Data records:
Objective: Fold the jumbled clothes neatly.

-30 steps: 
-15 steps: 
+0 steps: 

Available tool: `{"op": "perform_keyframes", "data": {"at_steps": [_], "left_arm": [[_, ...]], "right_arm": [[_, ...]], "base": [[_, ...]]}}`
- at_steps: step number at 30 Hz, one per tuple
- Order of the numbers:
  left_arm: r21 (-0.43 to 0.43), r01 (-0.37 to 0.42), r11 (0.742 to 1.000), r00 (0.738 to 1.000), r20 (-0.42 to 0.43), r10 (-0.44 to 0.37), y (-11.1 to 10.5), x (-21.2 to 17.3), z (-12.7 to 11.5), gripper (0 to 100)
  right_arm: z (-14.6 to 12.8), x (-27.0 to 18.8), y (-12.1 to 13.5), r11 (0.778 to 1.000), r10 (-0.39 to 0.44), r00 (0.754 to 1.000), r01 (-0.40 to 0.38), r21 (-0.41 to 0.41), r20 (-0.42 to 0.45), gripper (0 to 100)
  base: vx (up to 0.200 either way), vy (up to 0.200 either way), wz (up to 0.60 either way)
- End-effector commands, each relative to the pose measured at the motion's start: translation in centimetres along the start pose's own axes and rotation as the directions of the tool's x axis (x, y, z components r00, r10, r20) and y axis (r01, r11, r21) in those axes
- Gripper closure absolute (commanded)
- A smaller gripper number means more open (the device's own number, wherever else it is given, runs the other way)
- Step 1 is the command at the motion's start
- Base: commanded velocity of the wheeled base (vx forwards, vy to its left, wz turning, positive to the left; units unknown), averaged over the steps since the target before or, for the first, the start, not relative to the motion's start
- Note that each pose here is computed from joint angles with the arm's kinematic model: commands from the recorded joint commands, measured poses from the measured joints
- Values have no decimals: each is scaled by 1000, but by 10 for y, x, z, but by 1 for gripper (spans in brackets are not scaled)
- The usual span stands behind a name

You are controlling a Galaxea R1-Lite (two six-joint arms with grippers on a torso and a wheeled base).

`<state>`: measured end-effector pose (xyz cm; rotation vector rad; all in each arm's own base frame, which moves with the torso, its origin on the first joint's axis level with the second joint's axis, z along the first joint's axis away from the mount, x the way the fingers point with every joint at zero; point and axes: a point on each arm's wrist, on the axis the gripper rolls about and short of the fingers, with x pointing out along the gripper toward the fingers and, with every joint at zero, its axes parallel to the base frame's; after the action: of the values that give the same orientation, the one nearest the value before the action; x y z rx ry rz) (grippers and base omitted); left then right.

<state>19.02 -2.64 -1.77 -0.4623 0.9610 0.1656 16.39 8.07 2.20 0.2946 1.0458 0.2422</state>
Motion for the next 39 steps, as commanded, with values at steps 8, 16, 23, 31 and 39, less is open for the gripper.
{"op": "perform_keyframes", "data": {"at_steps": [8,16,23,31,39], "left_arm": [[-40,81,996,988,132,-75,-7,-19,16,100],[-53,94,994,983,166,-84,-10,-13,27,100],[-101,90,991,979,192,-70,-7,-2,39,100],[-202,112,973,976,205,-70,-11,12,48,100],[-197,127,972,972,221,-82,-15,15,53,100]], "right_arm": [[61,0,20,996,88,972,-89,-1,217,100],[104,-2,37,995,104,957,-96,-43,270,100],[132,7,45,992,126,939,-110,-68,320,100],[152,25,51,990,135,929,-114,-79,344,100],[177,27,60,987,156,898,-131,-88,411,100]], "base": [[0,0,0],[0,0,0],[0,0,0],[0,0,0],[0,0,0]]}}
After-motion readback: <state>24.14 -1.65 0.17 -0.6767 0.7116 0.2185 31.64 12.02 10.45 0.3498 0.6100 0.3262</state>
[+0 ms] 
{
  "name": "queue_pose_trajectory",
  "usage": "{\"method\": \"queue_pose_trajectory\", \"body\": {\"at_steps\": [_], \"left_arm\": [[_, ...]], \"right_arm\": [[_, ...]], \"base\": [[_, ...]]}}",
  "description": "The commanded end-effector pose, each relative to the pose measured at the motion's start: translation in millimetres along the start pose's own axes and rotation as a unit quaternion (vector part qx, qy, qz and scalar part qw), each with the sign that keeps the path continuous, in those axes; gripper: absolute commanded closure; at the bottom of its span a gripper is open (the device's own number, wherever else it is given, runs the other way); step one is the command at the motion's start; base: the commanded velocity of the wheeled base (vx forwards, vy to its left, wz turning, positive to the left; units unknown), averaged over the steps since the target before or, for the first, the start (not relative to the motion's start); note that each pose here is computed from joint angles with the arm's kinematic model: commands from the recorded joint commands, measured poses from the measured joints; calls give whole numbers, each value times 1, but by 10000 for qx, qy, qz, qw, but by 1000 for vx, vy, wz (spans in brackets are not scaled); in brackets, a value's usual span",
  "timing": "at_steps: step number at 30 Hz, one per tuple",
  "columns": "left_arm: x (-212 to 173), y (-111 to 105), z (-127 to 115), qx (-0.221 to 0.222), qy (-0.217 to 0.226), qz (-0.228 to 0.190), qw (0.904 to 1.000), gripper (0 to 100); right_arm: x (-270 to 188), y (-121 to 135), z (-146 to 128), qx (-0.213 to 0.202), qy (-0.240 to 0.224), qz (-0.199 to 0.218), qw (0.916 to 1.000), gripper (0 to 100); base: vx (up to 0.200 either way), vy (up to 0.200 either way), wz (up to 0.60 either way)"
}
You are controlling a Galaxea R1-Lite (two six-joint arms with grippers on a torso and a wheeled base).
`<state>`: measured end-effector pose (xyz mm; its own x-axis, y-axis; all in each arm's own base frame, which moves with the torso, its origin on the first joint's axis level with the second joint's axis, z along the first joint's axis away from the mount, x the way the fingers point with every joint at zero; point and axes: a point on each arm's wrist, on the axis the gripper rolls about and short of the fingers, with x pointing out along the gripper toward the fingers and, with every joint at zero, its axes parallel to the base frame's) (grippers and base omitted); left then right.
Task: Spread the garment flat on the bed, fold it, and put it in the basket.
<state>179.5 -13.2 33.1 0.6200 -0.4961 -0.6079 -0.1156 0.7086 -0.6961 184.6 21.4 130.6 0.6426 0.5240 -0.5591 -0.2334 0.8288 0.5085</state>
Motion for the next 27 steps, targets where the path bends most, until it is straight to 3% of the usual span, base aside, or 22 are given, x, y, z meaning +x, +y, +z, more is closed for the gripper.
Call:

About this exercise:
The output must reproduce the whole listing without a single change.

Output for this task:
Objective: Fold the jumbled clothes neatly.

-30 steps: 
-15 steps: 
+0 steps: 

Available tool: `{"op": "perform_keyframes", "data": {"at_steps": [_], "left_arm": [[_, ...]], "right_arm": [[_, ...]], "base": [[_, ...]]}}`
- at_steps: step number at 30 Hz, one per tuple
- Order of the numbers:
  left_arm: r21 (-0.43 to 0.43), r01 (-0.37 to 0.42), r11 (0.742 to 1.000), r00 (0.738 to 1.000), r20 (-0.42 to 0.43), r10 (-0.44 to 0.37), y (-11.1 to 10.5), x (-21.2 to 17.3), z (-12.7 to 11.5), gripper (0 to 100)
  right_arm: z (-14.6 to 12.8), x (-27.0 to 18.8), y (-12.1 to 13.5), r11 (0.778 to 1.000), r10 (-0.39 to 0.44), r00 (0.754 to 1.000), r01 (-0.40 to 0.38), r21 (-0.41 to 0.41), r20 (-0.42 to 0.45), gripper (0 to 100)
  base: vx (up to 0.200 either way), vy (up to 0.200 either way), wz (up to 0.60 either way)
- End-effector commands, each relative to the pose measured at the motion's start: translation in centimetres along the start pose's own axes and rotation as the directions of the tool's x axis (x, y, z components r00, r10, r20) and y axis (r01, r11, r21) in those axes
- Gripper closure absolute (commanded)
- A smaller gripper number means more open (the device's own number, wherever else it is given, runs the other way)
- Step 1 is the command at the motion's start
- Base: commanded velocity of the wheeled base (vx forwards, vy to its left, wz turning, positive to the left; units unknown), averaged over the steps since the target before or, for the first, the start, not relative to the motion's start
- Note that each pose here is computed from joint angles with the arm's kinematic model: commands from the recorded joint commands, measured poses from the measured joints
- Values have no decimals: each is scaled by 1000, but by 10 for y, x, z, but by 1 for gripper (spans in brackets are not scaled)
- The usual span stands behind a name

You are controlling a Galaxea R1-Lite (two six-joint arms with grippers on a torso and a wheeled base).

`<state>`: measured end-effector pose (xyz cm; rotation vector rad; all in each arm's own base frame, which moves with the torso, its origin on the first joint's axis level with the second joint's axis, z along the first joint's axis away from the mount, x the way the fingers point with every joint at zero; point and axes: a point on each arm's wrist, on the axis the gripper rolls about and short of the fingers, with x pointing out along the gripper toward the fingers and, with every joint at zero, its axes parallel to the base frame's; after the action: of the values that give the same orientation, the one nearest the value before the action; x y z rx ry rz) (grippers and base omitted); left then right.

<state>19.02 -2.64 -1.77 -0.4623 0.9610 0.1656 16.39 8.07 2.20 0.2946 1.0458 0.2422</state>
Motion for the next 39 steps, as commanded, with values at steps 8, 16, 23, 31 and 39, less is open for the gripper.
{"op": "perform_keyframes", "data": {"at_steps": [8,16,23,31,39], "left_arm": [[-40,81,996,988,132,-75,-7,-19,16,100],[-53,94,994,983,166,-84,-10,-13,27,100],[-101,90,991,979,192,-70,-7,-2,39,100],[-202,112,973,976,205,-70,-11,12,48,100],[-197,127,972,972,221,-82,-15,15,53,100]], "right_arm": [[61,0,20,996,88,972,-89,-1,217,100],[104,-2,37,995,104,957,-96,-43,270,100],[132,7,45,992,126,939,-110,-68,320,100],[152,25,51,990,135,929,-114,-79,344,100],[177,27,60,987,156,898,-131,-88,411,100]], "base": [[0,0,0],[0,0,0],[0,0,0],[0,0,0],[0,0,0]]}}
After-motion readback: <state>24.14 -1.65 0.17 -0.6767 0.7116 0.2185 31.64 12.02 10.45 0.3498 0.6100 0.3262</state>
[+0 ms] 
{
  "name": "queue_pose_trajectory",
  "usage": "{\"method\": \"queue_pose_trajectory\", \"body\": {\"at_steps\": [_], \"left_arm\": [[_, ...]], \"right_arm\": [[_, ...]], \"base\": [[_, ...]]}}",
  "description": "The commanded end-effector pose, each relative to the pose measured at the motion's start: translation in millimetres along the start pose's own axes and rotation as a unit quaternion (vector part qx, qy, qz and scalar part qw), each with the sign that keeps the path continuous, in those axes; gripper: absolute commanded closure; at the bottom of its span a gripper is open (the device's own number, wherever else it is given, runs the other way); step one is the command at the motion's start; base: the commanded velocity of the wheeled base (vx forwards, vy to its left, wz turning, positive to the left; units unknown), averaged over the steps since the target before or, for the first, the start (not relative to the motion's start); note that each pose here is computed from joint angles with the arm's kinematic model: commands from the recorded joint commands, measured poses from the measured joints; calls give whole numbers, each value times 1, but by 10000 for qx, qy, qz, qw, but by 1000 for vx, vy, wz (spans in brackets are not scaled); in brackets, a value's usual span",
  "timing": "at_steps: step number at 30 Hz, one per tuple",
  "columns": "left_arm: x (-212 to 173), y (-111 to 105), z (-127 to 115), qx (-0.221 to 0.222), qy (-0.217 to 0.226), qz (-0.228 to 0.190), qw (0.904 to 1.000), gripper (0 to 100); right_arm: x (-270 to 188), y (-121 to 135), z (-146 to 128), qx (-0.213 to 0.202), qy (-0.240 to 0.224), qz (-0.199 to 0.218), qw (0.916 to 1.000), gripper (0 to 100); base: vx (up to 0.200 either way), vy (up to 0.200 either way), wz (up to 0.60 either way)"
}
You are controlling a Galaxea R1-Lite (two six-joint arms with grippers on a torso and a wheeled base).
`<state>`: measured end-effector pose (xyz mm; its own x-axis, y-axis; all in each arm's own base frame, which moves with the torso, its origin on the first joint's axis level with the second joint's axis, z along the first joint's axis away from the mount, x the way the fingers point with every joint at zero; point and axes: a point on each arm's wrist, on the axis the gripper rolls about and short of the fingers, with x pointing out along the gripper toward the fingers and, with every joint at zero, its axes parallel to the base frame's) (grippers and base omitted); left then right.
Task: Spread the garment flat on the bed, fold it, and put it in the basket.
<state>179.5 -13.2 33.1 0.6200 -0.4961 -0.6079 -0.1156 0.7086 -0.6961 184.6 21.4 130.6 0.6426 0.5240 -0.5591 -0.2334 0.8288 0.5085</state>
Motion for the next 27 steps, targets where the path bends most, until it is straight to 3% of the usual span, base aside, or 22 are given, x, y, z meaning +x, +y, +z, more is closed for the gripper.
Call:

There is nothing further to add to the answer.